RASED supprimés = Non-assistance à enfance en danger ?
J'exerce dans un RASED (Réseau d'Aides Spécialisées aux Elèves en difficulté). Un RASED est un dispositif de l'Education Nationale créé en 1990 qui a deux missions pour lutter contre l'échec scolaire : la prévention et la remédiation des difficultés scolaires à l'école primaire. Les RASED ont remplacé les GAPP (Groupes d'Aides Psycho Pédagogiques) qui existaient depuis 1970 mais seulement sur quelques écoles "difficiles" urbaines. En 90, on a donc décidé d'implanter des RASED sur tout le territoire français pour que toutes les écoles puissent faire appel à eux.
Un RASED est composé, au minimum, d’un psychologue scolaire, d’un enseignant spécialisé chargé de l'aide pédagogique et d’un enseignant spécialisé chargé de l'aide rééducative .Pourquoi au minimum 3 personnels différents ? Il suffit d’observer les difficultés scolaires pour voir qu’elles sont de nature et d'origine très variées. De fait ces 3 enseignants spécialisés peuvent apporter des réponses "plurielles" à l'analyse des difficultés et à l'aide dont ont besoin élèves, parents et acteurs éducatifs en charge du suivi de l’enfant. Il faut savoir que le professeur des écoles n'est pas formé à faire face aux difficultés spécifiques. Il est donc essentiel qu’il puisse bénéficier de nos éclairages et de notre accompagnement en vue d’une meilleure compréhension de ces élèves afin d’élaborer conjointement des solutions efficaces et pérennes.
Mais depuis 2008 le ministère de l’Education National a décidé de supprimer une demi-journée de classe. On a imposé aux professeurs des écoles de proposer une "aide personnalisée" de 2 h par semaine, hors temps scolaire, aux élèves en difficulté.
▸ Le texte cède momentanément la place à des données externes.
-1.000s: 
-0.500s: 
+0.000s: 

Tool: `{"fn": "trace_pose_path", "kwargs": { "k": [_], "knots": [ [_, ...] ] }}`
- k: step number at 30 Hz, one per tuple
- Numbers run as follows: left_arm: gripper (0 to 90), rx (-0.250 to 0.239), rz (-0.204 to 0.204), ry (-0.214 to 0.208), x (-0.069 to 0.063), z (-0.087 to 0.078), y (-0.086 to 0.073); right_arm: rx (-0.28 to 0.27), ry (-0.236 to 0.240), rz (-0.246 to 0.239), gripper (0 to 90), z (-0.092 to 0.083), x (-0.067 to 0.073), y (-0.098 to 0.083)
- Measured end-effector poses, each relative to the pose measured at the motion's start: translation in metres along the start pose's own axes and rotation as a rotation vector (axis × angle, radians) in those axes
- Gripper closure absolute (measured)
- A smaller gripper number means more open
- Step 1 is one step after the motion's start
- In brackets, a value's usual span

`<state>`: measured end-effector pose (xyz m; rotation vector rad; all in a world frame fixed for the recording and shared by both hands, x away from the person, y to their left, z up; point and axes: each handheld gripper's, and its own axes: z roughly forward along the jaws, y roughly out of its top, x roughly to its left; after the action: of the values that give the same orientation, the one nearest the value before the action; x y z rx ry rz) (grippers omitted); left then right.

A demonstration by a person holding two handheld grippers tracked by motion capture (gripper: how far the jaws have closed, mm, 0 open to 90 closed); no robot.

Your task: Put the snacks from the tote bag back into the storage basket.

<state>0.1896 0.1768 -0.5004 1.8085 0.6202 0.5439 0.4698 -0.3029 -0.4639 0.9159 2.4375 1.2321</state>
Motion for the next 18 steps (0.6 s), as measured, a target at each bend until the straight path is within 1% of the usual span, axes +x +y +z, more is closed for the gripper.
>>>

Ensuite on a annoncé la suppression des RASED sur 3 ans. Au lieu de la suppression, des 3000 postes d’enseignants spécialisés, annoncée, 1500 se sont vus remerciés. Les 1500 autres ont été sédentarisés sur une ou deux écoles. Conséquences : de nombreuses familles se retrouvent sans aides spécialisées adaptées à leurs besoins. Ces décisions n’ont fait qu’aggraver la situation des familles concernées qui étaient déjà victimes d’une longue attente faute de moyens en personnels formés. En réponse à cette attente, on évoque principalement le fait qu’un RASED couvre des secteurs d'interventions trop étendus surtout en zone rurale. Sur mon secteur de 24 écoles (soit plus de 2000 élèves) je dois faire des choix, des choix d'enfants ! C'est horrible ! Mais là n'est pas le pire ... Le pire, c'est d’imaginer toute cette souffrance que je vois déjà au quotidien dans le regard des enfants et des adultes quand nous RASED n’existeront plus...
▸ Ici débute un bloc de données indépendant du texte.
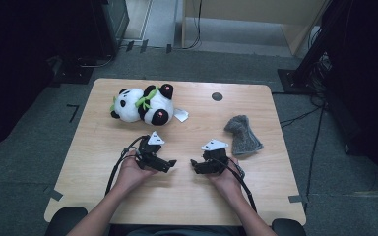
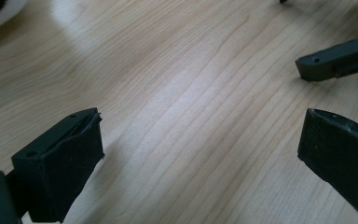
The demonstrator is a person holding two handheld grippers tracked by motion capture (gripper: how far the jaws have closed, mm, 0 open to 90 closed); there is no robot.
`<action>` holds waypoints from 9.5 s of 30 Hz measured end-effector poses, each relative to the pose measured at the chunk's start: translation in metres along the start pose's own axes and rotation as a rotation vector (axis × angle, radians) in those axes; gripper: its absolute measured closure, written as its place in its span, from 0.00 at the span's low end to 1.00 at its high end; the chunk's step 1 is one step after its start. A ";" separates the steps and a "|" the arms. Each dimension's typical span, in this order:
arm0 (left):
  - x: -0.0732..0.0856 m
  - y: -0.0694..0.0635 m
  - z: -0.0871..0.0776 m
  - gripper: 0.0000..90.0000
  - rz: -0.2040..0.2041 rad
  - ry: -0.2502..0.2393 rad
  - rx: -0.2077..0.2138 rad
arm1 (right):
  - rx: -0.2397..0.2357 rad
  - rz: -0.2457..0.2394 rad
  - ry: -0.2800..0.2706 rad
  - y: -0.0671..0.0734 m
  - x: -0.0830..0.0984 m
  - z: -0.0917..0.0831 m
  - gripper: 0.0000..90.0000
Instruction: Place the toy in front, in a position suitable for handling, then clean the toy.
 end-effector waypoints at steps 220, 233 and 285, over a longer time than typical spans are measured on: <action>-0.068 0.018 -0.071 0.39 -0.091 -0.186 0.018 | -0.011 0.262 -0.071 -0.103 -0.061 -0.100 0.87; -0.043 0.037 -0.079 0.35 -0.141 -0.195 0.032 | -0.059 0.207 -0.064 -0.083 -0.090 -0.106 0.87; -0.007 0.050 -0.040 0.44 -0.112 -0.207 0.015 | -0.236 -0.013 -0.004 -0.004 -0.180 -0.029 0.87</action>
Point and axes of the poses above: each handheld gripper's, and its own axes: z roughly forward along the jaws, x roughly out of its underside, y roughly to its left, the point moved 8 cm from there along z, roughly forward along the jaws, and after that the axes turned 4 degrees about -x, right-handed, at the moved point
Que deviendra-t-elle cette souffrance si elle n'a plus d'espace pour s'exprimer ? En quoi se transformera-t-elle ? Où ira-t-elle se réfugier ? Se transformera-t-elle en violence, en mal être profond ? Bien sûr, les parents peuvent chercher une solution ailleurs (orthophoniste, psychologue privé, Centre Médico-Psycho-Pédagogique ...). Mais qui peut le faire ? Les parents qui ont les moyens financiers nécessaires, ceux qui ont le permis de conduire, une voiture. Et les autres…? De plus, les structures extérieures sont de plus en plus surchargées. Les délais d'attente de prise en charge dépassent parfois un an ! Que vont devenir ces enfants qui n'auront pas eu la chance de naître au "bon" endroit, au "bon" moment?
Ces enfants sont en danger, en danger de marginalisation, d'exclusion. Leur santé physique, psychique est en danger ! Celle des adultes aussi ! Et parce que cela m'est devenu insupportable de collaborer, en me taisant, au démantèlement d'une Ecole Publique de qualité, j'en appelle à vous tous, enseignants, parents, élus, citoyens : défendons ensemble, de quelque façon que ce soit, une Ecole que l’on ne pourra pas accuser de non-assistance à enfance en danger.